▶ Problem statement: In the entries that follow, find every line containing "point" and copy it.

%%

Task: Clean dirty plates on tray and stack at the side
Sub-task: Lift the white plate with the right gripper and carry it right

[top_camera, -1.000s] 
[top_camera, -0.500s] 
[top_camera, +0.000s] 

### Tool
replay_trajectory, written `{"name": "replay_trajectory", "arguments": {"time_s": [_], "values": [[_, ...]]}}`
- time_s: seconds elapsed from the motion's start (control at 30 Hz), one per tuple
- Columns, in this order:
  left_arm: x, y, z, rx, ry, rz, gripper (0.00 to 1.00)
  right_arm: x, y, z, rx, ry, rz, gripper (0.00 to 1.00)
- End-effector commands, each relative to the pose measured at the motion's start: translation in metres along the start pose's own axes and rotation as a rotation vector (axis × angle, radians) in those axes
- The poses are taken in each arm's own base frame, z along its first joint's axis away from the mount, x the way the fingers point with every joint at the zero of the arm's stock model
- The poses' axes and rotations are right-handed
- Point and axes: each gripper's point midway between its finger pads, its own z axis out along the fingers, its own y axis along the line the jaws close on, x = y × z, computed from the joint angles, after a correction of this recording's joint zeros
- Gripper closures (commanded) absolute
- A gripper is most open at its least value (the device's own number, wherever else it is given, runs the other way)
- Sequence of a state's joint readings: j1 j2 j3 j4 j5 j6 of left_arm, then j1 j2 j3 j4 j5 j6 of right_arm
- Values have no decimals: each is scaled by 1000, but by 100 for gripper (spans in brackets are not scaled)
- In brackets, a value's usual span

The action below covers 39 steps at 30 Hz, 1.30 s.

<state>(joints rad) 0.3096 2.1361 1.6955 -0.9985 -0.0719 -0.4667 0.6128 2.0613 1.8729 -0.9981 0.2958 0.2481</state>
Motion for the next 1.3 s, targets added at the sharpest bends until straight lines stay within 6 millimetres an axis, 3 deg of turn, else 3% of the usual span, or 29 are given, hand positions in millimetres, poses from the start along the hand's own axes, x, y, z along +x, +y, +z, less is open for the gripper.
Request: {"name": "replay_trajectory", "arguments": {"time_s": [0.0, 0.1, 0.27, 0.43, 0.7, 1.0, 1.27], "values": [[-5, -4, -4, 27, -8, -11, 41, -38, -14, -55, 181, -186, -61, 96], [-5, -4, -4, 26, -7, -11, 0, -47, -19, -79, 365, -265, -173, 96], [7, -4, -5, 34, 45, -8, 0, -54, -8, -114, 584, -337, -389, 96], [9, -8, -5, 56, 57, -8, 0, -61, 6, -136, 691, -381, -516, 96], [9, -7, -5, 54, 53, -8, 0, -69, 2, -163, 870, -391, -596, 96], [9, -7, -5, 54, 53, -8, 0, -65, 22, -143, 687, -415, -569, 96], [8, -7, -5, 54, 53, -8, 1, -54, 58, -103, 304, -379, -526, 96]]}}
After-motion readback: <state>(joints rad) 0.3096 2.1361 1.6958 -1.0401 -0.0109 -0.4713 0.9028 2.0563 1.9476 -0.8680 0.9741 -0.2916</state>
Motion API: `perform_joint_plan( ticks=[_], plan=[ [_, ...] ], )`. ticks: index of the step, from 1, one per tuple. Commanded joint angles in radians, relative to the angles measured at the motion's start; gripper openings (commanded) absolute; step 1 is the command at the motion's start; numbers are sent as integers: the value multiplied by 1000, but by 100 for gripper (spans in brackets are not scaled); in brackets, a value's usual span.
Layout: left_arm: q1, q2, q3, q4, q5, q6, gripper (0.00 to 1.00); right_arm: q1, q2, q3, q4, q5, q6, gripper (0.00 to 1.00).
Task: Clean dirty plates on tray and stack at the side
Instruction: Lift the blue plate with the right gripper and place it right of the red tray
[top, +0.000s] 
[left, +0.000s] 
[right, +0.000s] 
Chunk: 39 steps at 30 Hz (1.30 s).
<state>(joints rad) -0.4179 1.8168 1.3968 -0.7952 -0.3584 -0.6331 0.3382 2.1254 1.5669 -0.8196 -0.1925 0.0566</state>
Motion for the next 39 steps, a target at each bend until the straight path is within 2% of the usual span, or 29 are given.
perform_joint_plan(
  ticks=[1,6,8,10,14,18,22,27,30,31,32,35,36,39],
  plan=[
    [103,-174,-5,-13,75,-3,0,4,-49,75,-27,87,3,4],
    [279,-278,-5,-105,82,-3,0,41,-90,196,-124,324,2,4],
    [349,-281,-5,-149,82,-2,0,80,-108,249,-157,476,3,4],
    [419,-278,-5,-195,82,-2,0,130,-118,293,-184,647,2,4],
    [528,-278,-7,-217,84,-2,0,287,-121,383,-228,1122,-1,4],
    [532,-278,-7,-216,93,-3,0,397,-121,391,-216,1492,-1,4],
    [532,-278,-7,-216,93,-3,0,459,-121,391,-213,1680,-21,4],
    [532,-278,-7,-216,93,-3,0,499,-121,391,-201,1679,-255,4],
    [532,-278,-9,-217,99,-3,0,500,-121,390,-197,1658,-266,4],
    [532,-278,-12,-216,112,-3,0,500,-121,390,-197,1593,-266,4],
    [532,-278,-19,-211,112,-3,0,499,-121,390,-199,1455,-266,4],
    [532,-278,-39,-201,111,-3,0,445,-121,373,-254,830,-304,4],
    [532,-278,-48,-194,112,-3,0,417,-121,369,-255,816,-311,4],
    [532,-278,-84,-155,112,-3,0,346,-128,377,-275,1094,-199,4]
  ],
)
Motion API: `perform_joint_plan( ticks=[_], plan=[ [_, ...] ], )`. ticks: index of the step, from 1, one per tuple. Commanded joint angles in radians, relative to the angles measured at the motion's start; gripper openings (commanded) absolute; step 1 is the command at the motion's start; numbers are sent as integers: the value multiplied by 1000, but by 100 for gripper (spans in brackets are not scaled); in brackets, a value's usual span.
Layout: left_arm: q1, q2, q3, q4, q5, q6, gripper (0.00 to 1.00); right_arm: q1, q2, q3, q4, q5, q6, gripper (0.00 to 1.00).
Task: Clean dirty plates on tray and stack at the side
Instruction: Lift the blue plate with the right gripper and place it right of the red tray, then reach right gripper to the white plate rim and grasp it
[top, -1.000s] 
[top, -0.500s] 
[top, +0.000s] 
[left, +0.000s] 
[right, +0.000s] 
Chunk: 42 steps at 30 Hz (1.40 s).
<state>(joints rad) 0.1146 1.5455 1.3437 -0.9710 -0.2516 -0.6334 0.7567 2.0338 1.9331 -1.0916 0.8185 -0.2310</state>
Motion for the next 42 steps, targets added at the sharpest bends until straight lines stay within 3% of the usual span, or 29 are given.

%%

▶ The answer:
- The poses are taken in each arm's own base frame, z along its first joint's axis away from the mount, x the way the fingers point with every joint at the zero of the arm's stock model
- Point and axes: each gripper's point midway between its finger pads, its own z axis out along the fingers, its own y axis along the line the jaws close on, x = y × z, computed from the joint angles, after a correction of this recording's joint zeros

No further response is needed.